## [TASK BRIEF]
Beneath this instruction is a listing; print exactly the lines in it starting at the line that contains "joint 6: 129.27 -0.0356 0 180" and going through the line that contains "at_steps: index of".
───── DATA PROVIDED
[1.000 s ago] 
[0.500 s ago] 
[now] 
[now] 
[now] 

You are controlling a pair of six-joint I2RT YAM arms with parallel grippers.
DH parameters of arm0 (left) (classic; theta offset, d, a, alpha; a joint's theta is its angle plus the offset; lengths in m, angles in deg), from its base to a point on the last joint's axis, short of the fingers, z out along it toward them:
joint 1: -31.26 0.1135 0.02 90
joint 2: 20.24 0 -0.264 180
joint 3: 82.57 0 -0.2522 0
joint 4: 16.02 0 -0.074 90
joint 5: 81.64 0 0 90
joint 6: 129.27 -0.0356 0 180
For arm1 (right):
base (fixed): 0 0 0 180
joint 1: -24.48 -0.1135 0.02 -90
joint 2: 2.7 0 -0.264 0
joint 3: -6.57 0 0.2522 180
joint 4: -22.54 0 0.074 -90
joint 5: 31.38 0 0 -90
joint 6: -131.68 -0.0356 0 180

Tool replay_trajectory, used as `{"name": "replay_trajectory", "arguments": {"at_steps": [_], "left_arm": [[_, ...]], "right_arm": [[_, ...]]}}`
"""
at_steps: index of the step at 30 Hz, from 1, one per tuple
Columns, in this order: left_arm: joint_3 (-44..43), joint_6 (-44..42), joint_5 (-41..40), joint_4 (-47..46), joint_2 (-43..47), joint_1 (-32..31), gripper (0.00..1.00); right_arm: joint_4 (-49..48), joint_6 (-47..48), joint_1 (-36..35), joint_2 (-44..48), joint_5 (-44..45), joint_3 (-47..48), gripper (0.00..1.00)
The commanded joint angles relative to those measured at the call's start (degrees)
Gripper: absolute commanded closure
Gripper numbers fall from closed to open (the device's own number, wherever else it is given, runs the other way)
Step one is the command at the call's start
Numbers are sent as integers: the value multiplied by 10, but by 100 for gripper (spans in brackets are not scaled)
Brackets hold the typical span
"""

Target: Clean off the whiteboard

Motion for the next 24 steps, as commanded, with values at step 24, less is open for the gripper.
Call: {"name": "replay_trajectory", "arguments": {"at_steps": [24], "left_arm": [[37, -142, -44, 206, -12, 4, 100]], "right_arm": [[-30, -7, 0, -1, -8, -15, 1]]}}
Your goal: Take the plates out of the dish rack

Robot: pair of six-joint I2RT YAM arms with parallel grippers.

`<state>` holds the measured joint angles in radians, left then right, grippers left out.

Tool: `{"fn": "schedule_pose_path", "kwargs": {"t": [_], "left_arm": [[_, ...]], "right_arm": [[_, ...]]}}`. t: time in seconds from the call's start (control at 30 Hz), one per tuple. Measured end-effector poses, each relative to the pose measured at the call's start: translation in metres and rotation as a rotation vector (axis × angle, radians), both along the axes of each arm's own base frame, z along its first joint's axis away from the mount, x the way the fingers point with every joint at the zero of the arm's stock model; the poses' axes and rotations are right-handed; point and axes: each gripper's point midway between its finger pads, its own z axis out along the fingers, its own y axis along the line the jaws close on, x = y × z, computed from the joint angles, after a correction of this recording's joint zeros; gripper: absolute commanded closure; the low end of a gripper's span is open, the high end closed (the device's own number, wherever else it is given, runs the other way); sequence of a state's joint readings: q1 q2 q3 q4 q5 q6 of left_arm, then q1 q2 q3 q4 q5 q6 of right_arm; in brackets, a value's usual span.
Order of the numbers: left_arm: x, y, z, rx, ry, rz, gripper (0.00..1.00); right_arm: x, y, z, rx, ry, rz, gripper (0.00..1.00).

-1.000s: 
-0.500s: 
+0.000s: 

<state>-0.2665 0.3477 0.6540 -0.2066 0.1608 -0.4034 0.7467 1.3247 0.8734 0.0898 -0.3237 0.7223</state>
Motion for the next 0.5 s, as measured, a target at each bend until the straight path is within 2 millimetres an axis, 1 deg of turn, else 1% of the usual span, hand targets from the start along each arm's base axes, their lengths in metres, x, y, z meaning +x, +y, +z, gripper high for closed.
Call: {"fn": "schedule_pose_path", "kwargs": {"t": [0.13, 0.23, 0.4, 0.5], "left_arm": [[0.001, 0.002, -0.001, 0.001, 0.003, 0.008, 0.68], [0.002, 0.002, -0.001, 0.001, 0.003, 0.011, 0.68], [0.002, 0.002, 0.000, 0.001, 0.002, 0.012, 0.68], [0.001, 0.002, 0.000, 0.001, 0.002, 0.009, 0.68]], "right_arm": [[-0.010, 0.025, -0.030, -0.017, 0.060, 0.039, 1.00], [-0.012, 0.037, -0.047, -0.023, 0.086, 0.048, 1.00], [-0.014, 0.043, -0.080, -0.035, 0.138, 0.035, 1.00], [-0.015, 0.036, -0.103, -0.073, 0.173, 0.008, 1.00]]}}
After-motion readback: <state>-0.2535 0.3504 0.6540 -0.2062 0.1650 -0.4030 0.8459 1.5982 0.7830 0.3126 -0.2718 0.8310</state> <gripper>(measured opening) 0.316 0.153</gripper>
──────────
## [SOLUTION]
joint 6: 129.27 -0.0356 0 180
For arm1 (right):
base (fixed): 0 0 0 180
joint 1: -24.48 -0.1135 0.02 -90
joint 2: 2.7 0 -0.264 0
joint 3: -6.57 0 0.2522 180
joint 4: -22.54 0 0.074 -90
joint 5: 31.38 0 0 -90
joint 6: -131.68 -0.0356 0 180

Tool replay_trajectory, used as `{"name": "replay_trajectory", "arguments": {"at_steps": [_], "left_arm": [[_, ...]], "right_arm": [[_, ...]]}}`
"""
at_steps: index of the step at 30 Hz, from 1, one per tuple

Nothing remains to be added to the output.